## WORK REQUIRED:
Find the line with "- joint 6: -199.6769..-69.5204" in the entries below, then reproduce it and every line after it down to and including the line with "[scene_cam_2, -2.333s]", exactly.

## INPUT RECORDS:

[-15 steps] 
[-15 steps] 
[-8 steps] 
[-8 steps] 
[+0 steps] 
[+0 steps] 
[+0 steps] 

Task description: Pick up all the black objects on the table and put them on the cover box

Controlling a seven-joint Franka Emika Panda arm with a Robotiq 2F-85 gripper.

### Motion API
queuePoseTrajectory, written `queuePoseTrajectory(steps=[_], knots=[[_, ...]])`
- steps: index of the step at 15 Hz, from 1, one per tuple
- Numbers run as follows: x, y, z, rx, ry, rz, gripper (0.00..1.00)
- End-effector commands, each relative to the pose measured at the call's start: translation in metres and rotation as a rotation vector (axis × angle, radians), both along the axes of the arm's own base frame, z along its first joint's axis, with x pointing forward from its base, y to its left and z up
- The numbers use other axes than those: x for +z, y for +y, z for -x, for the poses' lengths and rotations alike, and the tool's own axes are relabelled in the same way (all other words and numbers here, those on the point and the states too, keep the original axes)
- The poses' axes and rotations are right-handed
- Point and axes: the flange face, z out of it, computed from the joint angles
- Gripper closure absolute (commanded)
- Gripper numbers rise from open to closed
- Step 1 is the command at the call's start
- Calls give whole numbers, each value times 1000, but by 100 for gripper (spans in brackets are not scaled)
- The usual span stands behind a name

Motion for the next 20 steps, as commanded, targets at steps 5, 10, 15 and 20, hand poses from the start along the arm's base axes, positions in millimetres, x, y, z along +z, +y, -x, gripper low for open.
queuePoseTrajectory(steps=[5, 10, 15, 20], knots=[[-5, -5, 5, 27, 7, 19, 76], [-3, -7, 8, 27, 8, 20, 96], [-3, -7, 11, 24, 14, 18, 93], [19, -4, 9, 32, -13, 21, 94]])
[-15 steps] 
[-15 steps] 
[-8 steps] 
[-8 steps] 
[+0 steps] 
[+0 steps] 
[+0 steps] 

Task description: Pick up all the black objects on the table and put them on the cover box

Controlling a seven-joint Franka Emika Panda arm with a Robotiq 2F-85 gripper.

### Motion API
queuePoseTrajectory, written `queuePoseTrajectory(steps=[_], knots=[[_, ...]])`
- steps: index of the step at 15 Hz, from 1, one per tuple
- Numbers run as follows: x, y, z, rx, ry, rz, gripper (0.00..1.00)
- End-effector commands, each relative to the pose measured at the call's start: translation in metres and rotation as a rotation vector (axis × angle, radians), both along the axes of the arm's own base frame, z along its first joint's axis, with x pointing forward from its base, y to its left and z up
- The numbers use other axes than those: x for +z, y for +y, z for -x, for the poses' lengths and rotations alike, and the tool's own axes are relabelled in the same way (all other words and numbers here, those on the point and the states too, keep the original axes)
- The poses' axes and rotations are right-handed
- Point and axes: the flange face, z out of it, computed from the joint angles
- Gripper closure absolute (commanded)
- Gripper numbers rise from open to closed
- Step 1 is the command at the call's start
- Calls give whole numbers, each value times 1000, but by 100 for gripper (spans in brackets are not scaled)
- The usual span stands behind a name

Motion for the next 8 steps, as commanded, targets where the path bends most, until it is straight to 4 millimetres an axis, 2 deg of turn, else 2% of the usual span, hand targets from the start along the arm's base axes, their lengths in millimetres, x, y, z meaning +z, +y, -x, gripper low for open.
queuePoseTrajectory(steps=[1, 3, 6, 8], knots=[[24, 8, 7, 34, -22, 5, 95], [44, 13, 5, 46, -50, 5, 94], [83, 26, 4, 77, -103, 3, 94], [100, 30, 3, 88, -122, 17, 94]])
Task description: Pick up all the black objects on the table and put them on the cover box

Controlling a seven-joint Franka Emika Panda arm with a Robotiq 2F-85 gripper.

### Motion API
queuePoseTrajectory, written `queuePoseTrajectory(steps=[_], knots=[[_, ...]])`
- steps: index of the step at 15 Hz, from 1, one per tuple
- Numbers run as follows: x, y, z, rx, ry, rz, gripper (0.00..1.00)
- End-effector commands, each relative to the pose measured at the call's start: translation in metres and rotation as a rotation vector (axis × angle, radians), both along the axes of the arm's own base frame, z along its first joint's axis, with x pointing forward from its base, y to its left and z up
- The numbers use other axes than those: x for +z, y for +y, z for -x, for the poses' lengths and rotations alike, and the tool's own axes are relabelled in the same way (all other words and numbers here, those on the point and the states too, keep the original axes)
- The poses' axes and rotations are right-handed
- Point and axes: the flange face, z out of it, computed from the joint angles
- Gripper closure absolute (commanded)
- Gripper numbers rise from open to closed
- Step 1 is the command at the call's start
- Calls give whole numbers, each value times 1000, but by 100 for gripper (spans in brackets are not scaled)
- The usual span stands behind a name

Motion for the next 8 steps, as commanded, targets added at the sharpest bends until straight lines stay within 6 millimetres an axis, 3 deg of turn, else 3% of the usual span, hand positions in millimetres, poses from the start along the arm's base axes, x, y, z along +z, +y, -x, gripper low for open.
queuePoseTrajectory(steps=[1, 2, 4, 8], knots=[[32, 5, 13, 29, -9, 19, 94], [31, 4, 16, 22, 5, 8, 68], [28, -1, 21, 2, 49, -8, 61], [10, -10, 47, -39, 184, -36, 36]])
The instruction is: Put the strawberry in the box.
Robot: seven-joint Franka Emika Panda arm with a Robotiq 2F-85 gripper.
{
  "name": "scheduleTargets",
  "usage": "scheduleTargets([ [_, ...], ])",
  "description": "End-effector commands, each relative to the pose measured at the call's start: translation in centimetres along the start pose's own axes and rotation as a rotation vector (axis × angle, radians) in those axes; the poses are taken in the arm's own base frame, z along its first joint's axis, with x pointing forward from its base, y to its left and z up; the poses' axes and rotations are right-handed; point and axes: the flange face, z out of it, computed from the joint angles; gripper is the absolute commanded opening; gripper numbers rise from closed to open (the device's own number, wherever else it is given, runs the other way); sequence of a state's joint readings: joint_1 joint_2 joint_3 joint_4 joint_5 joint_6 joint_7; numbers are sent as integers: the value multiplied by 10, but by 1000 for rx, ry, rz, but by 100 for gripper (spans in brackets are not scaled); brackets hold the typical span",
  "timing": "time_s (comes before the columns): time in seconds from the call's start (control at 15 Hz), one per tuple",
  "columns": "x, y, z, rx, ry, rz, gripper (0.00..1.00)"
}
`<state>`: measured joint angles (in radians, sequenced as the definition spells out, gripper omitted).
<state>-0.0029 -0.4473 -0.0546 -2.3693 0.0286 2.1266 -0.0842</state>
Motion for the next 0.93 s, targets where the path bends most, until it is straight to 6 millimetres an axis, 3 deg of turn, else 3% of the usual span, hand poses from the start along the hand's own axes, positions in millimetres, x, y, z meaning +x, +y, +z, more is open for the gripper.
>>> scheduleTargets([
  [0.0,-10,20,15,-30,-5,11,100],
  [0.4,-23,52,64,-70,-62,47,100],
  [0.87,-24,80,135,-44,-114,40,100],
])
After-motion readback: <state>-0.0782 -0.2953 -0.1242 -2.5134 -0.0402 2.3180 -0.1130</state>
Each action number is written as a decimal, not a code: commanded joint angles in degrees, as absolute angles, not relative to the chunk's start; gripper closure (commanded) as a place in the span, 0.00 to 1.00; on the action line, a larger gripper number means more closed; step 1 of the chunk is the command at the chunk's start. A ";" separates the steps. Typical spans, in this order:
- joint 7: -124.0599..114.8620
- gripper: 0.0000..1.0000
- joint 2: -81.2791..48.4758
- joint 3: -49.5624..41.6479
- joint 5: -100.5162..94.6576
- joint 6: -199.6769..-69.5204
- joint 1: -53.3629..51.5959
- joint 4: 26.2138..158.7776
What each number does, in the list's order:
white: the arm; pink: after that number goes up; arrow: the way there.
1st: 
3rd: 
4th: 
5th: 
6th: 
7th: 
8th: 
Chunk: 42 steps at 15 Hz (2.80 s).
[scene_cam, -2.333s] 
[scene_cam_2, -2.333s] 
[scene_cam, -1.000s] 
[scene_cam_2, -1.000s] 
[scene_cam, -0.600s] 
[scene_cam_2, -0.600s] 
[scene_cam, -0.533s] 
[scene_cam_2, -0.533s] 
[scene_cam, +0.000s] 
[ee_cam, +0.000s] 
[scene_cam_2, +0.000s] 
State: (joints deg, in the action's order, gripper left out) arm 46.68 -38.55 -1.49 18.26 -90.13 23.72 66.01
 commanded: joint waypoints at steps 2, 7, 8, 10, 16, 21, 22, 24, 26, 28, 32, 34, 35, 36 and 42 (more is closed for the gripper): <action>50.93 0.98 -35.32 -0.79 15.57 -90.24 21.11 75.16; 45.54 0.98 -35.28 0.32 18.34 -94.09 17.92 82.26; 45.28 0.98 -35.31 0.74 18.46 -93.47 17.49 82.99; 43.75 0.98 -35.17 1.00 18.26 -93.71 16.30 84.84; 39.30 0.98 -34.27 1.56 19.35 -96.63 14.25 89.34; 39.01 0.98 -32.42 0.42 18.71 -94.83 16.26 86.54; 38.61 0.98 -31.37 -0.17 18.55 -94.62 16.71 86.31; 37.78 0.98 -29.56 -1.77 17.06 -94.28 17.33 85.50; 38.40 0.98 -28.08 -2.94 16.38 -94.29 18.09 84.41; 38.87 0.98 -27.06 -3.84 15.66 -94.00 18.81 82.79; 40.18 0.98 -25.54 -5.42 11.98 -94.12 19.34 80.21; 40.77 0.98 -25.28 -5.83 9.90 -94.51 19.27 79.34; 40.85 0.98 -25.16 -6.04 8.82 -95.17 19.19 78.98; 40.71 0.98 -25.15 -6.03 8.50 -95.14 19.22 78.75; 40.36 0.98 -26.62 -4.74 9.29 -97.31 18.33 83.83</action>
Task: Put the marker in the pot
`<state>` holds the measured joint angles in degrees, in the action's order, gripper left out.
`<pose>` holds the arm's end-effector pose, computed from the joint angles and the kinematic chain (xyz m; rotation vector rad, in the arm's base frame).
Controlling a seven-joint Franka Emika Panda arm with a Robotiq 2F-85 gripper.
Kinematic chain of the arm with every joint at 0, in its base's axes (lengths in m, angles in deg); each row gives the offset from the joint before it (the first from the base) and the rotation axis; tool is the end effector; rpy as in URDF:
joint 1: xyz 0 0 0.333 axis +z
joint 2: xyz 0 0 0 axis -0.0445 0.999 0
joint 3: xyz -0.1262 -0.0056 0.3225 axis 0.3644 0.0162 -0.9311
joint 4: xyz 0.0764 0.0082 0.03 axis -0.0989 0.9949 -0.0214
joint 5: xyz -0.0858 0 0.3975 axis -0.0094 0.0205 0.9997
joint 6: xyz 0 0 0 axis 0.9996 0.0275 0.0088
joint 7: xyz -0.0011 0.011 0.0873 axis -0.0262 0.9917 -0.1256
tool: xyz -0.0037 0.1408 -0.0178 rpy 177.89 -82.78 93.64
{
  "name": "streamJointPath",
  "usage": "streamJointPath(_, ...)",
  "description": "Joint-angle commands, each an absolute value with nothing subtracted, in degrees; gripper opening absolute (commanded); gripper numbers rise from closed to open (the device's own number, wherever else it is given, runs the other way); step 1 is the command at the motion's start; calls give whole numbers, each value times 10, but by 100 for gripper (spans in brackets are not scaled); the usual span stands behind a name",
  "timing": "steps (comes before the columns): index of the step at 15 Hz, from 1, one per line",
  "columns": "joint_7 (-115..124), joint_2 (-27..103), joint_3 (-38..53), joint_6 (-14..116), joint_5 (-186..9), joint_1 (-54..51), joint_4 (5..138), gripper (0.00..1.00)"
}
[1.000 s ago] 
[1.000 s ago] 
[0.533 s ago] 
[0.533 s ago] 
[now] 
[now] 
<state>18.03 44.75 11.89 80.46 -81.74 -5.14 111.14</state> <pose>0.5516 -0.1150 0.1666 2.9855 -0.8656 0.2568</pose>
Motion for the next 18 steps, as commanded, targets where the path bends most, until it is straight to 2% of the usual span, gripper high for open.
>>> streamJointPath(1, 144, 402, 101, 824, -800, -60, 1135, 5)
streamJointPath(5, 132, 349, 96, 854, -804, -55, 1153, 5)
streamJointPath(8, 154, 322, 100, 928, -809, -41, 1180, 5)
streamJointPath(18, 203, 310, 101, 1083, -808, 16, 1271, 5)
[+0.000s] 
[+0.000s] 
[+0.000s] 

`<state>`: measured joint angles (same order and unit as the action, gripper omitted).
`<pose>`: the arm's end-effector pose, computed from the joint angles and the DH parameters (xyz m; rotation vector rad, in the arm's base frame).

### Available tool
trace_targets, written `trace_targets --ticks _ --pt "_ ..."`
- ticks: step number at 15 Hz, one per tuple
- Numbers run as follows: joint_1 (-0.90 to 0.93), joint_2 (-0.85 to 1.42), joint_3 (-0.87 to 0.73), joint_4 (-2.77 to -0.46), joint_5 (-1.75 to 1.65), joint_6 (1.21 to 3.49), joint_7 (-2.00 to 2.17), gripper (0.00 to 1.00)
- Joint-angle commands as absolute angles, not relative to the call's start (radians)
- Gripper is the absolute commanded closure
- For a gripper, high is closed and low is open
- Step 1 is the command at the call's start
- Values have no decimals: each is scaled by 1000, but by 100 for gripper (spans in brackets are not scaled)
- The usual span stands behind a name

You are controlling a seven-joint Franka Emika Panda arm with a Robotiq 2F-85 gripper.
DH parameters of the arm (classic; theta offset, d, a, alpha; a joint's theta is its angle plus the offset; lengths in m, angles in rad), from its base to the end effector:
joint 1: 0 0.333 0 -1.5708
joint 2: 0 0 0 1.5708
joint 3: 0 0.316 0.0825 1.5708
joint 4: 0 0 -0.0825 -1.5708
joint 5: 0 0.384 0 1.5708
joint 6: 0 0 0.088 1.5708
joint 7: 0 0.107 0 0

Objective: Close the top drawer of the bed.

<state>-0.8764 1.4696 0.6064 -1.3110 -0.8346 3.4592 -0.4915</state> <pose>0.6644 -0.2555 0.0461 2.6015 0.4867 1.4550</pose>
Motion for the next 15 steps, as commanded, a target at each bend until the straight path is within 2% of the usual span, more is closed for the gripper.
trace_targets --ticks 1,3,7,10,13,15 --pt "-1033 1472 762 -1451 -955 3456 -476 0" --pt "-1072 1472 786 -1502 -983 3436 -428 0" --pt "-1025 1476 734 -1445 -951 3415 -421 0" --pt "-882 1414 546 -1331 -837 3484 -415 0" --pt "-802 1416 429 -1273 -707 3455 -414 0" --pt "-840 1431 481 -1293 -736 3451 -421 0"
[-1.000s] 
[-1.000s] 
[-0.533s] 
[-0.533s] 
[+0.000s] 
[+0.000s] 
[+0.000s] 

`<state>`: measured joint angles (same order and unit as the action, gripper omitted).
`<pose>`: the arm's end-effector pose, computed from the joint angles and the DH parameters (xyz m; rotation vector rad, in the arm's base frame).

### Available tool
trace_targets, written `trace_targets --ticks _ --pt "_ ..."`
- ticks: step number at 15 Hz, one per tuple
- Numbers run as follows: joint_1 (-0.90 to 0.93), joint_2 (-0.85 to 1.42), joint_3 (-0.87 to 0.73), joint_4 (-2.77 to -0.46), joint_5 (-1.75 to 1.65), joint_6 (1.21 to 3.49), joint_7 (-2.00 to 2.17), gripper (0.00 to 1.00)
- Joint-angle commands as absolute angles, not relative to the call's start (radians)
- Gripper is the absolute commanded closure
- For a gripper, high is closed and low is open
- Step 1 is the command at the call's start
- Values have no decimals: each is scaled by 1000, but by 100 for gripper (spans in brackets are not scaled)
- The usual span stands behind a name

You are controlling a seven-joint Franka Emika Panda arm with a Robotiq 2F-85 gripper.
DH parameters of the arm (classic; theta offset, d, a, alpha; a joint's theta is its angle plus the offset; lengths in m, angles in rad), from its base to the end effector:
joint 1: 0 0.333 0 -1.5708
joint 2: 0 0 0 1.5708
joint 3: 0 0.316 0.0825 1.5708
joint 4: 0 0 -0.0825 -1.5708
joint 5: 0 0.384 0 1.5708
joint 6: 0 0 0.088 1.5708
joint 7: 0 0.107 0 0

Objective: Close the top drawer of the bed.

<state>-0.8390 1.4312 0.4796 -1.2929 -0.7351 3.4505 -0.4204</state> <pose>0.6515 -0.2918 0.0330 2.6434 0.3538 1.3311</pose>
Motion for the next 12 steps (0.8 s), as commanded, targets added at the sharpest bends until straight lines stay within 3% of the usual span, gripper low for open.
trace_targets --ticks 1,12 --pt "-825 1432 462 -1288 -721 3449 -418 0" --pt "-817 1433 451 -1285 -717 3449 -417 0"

## WRITTEN ANSWER:
- joint 6: -199.6769..-69.5204
- joint 1: -53.3629..51.5959
- joint 4: 26.2138..158.7776
What each number does, in the list's order:
white: the arm; pink: after that number goes up; arrow: the way there.
1st: 
3rd: 
4th: 
5th: 
6th: 
7th: 
8th: 
Chunk: 42 steps at 15 Hz (2.80 s).
[scene_cam, -2.333s] 
[scene_cam_2, -2.333s] 

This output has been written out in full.